Worst form of child labour

Implement the law, at least after the Gurgaon shocker

ananthapriya-subramanian

Ananthapriya Subramanian | January 13, 2011



It was shocking to see the images of an eight-year-old being physically abused by his employer in Gurgaon recently. Though this is a particularly appalling case, it is important to remember that this boy is just one of thousands of children illegally employed as domestic workers across India without a voice and subject to exploitation.

Various studies and surveys estimate that the worldwide magnitude of child domestic work is enormous, representing 20 to 40 percent of all recorded instances of child labour. While poverty, inequality and lack of education are the main underlying causes of child labour, in the case of child domestic work there are other complexities such as the cultural sanction and social acceptance of children working. The deep-rooted gender imbalance further fuels the problem with the majority of child domestic workers being girls.

Organised operations working across underdeveloped states/districts traffic children of poor families and hand them over to placement agencies based in cities and metros. West Bengal and Jharkhand are two such states from where thousands of children are sent or trafficked every year to Kolkata, Mumbai or Delhi to work as child labour and some of them are even sold into prostitution. As domestic help the children shoulder heavy responsibilities with little or no remuneration, are completely at the mercy of the employer and frequently suffer from physical and sexual violence.

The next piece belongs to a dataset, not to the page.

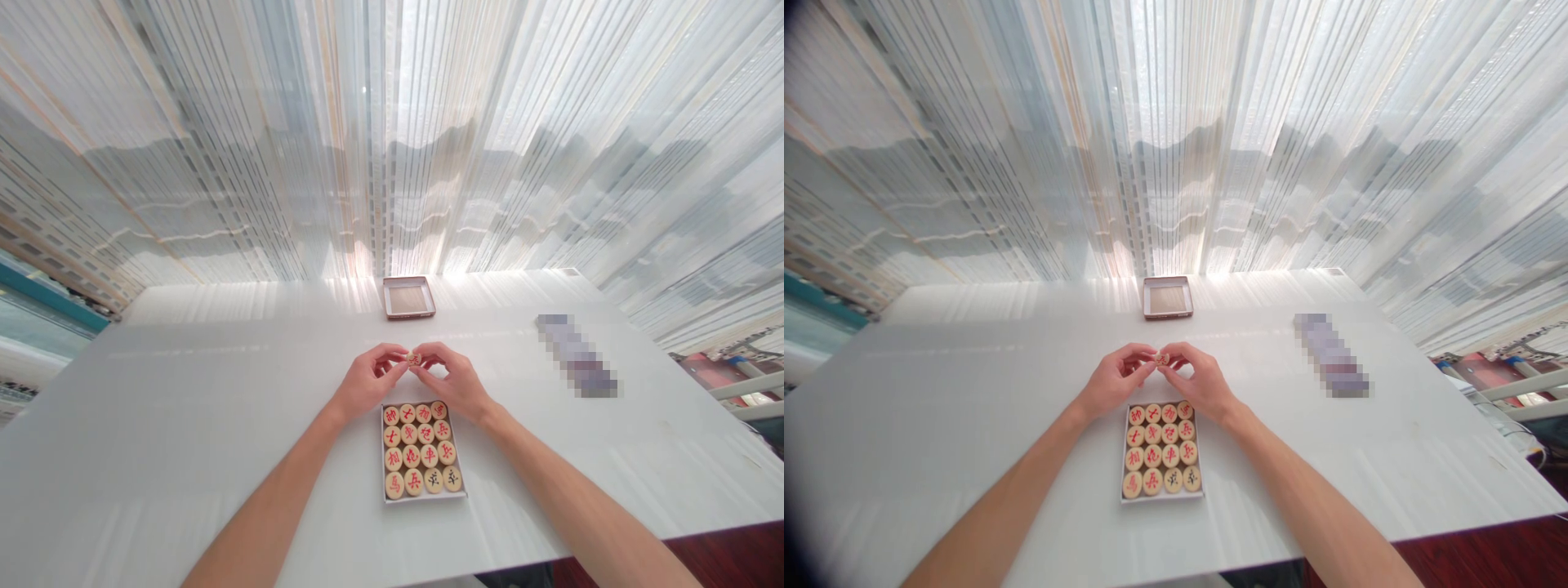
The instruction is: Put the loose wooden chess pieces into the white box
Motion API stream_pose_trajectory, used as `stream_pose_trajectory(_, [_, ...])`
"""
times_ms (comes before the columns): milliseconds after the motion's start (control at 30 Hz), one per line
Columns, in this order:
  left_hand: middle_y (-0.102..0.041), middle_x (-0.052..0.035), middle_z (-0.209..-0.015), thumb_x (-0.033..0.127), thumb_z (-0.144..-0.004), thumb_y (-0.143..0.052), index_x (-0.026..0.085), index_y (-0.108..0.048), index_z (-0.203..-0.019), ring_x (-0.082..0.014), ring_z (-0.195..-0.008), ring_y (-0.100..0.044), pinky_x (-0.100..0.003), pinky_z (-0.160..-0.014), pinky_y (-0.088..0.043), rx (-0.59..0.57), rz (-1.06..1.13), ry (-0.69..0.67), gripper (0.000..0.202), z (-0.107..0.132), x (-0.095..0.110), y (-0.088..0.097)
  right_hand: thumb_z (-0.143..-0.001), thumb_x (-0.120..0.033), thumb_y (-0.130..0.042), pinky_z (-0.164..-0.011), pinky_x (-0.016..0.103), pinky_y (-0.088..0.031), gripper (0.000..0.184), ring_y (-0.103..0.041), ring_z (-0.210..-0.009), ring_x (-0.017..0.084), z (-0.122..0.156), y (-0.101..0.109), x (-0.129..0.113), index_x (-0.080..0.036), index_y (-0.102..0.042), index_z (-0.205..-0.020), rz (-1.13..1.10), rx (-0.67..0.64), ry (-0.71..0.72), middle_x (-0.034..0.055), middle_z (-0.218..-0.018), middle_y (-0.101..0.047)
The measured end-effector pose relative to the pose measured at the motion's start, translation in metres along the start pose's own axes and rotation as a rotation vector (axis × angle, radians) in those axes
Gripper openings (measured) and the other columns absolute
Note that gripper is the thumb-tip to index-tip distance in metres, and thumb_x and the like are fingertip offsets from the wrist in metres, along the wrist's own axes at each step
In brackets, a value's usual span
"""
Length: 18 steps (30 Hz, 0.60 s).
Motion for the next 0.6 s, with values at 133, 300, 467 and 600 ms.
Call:
stream_pose_trajectory(133, [-0.072,-0.0074,-0.099,0.047,-0.087,-0.064,0.020,-0.067,-0.108,-0.0176,-0.076,-0.065,-0.027,-0.060,-0.054,0.012,0.004,-0.020,0.034,0.000,0.005,0.001,-0.091,-0.030,-0.064,-0.080,0.034,-0.058,0.014,-0.069,-0.085,0.017,0.000,0.001,0.004,-0.024,-0.061,-0.102,-0.017,0.017,-0.102,0.0032,-0.098,-0.069])
stream_pose_trajectory(300, [-0.072,-0.0068,-0.095,0.047,-0.088,-0.063,0.019,-0.066,-0.107,-0.0144,-0.066,-0.062,-0.027,-0.061,-0.053,0.014,-0.010,-0.003,0.034,0.000,0.007,0.004,-0.090,-0.034,-0.064,-0.081,0.034,-0.057,0.018,-0.069,-0.087,0.018,0.000,0.001,0.011,-0.025,-0.059,-0.105,-0.042,0.007,-0.158,0.0034,-0.098,-0.068])
stream_pose_trajectory(467, [-0.072,-0.0061,-0.092,0.048,-0.087,-0.063,0.019,-0.067,-0.106,-0.0135,-0.063,-0.060,-0.026,-0.061,-0.052,0.018,-0.028,0.003,0.034,0.000,0.005,0.005,-0.091,-0.033,-0.063,-0.082,0.035,-0.057,0.022,-0.069,-0.088,0.018,0.000,0.001,0.015,-0.025,-0.058,-0.110,-0.054,-0.006,-0.170,0.0030,-0.097,-0.069])
stream_pose_trajectory(600, [-0.072,-0.0060,-0.092,0.048,-0.088,-0.063,0.019,-0.067,-0.105,-0.0132,-0.062,-0.060,-0.026,-0.061,-0.051,0.022,-0.037,0.004,0.034,0.000,0.005,0.005,-0.091,-0.035,-0.063,-0.083,0.035,-0.057,0.026,-0.069,-0.089,0.018,0.000,0.001,0.014,-0.024,-0.056,-0.113,-0.061,-0.008,-0.177,0.0032,-0.095,-0.069])
Point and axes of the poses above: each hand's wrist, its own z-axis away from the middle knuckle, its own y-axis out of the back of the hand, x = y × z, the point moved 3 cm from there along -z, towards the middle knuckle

The United Nations Convention on the Rights of Children (UNCRC), Article 32, recognises the right of the child to be protected from economic exploitation and from performing any work that is likely to be hazardous or to interfere with child's education or to be harmful to child's health or physical, mental or social development. Child domestic work is one such hazardous and exploitative form of labour recognised by the International Labour Organisation (Convention 182) as intolerable. Indeed, child domestic work jeopardises the child’s physical, mental, educational and social development.

Through a notification on October 10, 2006, the Child Labour Prohibition and Regulation Act (CLPRA) specifically prohibited employing children below 14 years as domestic help. Unfortunately, in spite of the ban, child domestic work, which is tantamount to modern-day slavery, is still endemic.

The plight of the unnamed eight-year-old boy could be that of Mithu or Halima across the metros of India. Typically, the day of a child domestic worker begins at six in the morning to prepare tea for the family, wash the utensils, mop the floor and do other household chores. Halima, a former 12-year-old-child domestic worker in Kolkata, went to bed at one am and slept under the stairs. She was not given enough food to eat. She was not allowed to meet her parents. Her employers verbally abused her regularly.

Children working as domestic help are forced to work long hours, without food, are either paid minimal wages or not paid at all, and as they live with the employer, are largely invisible to the outside world. This invisibility is a key reason for the vulnerability of child domestic workers to exploitation and physical and psychological abuse, as the boy’s case in Gurgaon shows.

The invisible nature of child domestic work makes it difficult to take it out in the public domain as an issue for public debate. What also allows this cruel form of child labour to continue is the social and cultural sanction surrounding the employment of children as domestic workers.

To make things worse, there is a poor track record of enforcement of laws. Little has been done so far to rescue child domestic workers and to punish their employers. In one parliamentary session in 2009, the minister of state for labour and employment, Harish Rawat, made a written statement that under the CLPRA, there had been seven prosecutions and four convictions in the past three years! This sums up the deplorable state of affairs. There is urgent need to make child labour a cognisable offence and to strictly enforce the law to bring offenders to book. Having said this, the law can only act as a deterrent.

While laws are important and must be enforced, each and every one of us as citizens has a responsibility not to employ children and to speak out in our own circles against those employing children as domestic help and reporting any such cases to Childline or the local child welfare committee. Let’s make child domestic work socially and culturally unacceptable.